> _Description of the task_
Scan the data below and pick out the lines containing the word "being".

Stored items

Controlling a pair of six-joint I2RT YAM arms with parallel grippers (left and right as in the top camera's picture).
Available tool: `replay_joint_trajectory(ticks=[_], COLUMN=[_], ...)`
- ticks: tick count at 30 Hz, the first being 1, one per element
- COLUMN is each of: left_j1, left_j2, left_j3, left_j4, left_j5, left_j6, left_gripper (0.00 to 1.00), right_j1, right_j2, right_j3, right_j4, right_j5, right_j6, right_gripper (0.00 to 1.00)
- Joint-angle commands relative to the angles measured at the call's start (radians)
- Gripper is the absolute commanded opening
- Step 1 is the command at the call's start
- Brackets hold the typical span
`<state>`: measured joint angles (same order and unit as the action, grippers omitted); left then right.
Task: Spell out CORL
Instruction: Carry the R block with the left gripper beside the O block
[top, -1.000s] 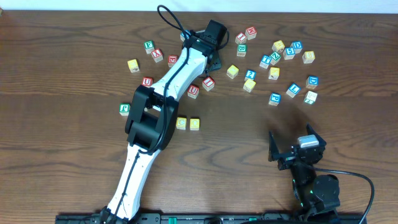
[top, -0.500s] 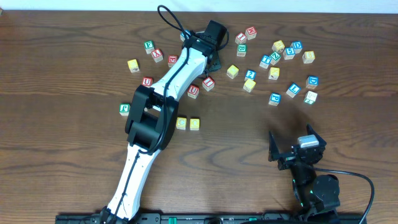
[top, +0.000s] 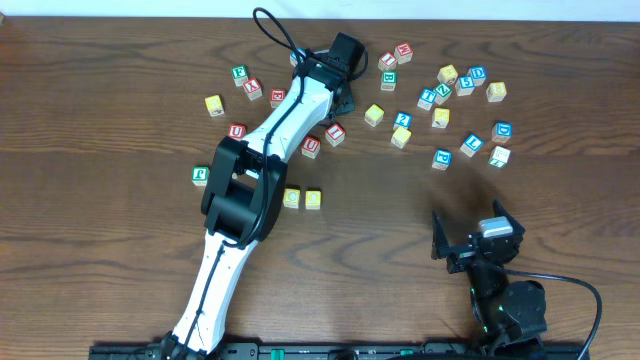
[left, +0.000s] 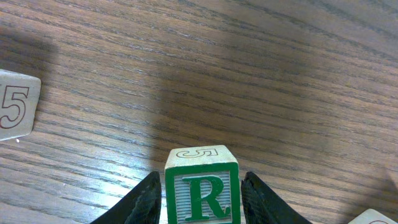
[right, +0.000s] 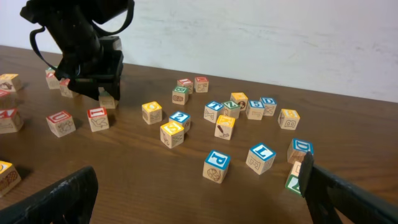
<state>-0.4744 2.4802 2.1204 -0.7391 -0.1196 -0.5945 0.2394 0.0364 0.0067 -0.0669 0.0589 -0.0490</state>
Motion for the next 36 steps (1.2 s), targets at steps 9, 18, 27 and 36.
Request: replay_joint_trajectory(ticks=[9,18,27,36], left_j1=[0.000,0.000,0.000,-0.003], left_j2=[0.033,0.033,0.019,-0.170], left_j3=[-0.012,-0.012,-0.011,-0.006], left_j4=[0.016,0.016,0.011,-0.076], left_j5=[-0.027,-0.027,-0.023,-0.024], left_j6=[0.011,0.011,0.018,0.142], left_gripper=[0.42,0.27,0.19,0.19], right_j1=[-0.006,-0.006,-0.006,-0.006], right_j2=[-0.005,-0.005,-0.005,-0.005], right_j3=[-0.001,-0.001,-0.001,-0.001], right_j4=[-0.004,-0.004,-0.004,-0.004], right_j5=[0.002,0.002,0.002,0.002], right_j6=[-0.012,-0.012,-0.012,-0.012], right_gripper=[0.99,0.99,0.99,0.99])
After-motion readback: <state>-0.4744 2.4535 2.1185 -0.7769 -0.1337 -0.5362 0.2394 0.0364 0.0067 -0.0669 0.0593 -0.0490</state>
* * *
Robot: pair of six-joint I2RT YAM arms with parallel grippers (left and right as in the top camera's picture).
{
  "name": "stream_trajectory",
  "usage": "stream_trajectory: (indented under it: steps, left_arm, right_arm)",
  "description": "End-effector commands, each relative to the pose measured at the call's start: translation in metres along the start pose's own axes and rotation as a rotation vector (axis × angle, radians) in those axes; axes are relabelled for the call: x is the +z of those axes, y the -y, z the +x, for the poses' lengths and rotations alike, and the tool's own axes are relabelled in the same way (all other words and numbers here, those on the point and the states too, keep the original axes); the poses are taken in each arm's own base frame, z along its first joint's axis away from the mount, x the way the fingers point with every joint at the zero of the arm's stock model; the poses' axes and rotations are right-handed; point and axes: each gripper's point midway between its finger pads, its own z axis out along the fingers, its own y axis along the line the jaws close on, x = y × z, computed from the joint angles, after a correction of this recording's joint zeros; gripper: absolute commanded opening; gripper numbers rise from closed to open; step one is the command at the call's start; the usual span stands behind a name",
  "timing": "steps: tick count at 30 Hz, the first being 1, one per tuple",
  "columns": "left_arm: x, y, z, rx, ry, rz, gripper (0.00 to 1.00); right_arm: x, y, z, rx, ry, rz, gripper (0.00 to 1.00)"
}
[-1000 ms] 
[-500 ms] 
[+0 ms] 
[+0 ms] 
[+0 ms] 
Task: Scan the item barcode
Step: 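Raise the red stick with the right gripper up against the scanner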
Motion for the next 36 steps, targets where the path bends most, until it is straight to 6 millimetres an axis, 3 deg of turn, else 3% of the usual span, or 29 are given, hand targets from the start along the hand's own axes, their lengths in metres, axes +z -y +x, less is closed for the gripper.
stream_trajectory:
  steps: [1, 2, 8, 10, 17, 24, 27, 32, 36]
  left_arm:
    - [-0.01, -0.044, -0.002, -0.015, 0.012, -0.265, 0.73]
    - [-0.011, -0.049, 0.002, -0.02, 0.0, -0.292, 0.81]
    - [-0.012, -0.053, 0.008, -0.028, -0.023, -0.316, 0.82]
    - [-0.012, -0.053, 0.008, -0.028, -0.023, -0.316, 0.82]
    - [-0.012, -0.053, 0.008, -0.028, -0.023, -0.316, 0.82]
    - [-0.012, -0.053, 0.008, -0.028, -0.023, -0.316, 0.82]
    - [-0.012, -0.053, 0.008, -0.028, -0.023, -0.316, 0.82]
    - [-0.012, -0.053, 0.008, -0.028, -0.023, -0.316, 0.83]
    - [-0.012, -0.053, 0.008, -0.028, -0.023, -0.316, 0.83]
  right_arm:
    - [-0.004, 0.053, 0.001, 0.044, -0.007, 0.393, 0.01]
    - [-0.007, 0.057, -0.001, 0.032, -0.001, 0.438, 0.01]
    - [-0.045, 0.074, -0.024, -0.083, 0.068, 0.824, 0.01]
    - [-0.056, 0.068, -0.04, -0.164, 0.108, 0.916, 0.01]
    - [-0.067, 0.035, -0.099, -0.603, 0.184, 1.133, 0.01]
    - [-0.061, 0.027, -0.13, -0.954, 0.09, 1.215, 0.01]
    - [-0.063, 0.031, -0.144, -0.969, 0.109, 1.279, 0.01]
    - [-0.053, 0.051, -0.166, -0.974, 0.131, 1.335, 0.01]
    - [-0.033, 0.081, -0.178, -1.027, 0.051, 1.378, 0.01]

> _Written solution_
- ticks: tick count at 30 Hz, the first being 1, one per element
  "timing": "steps: tick count at 30 Hz, the first being 1, one per tuple",

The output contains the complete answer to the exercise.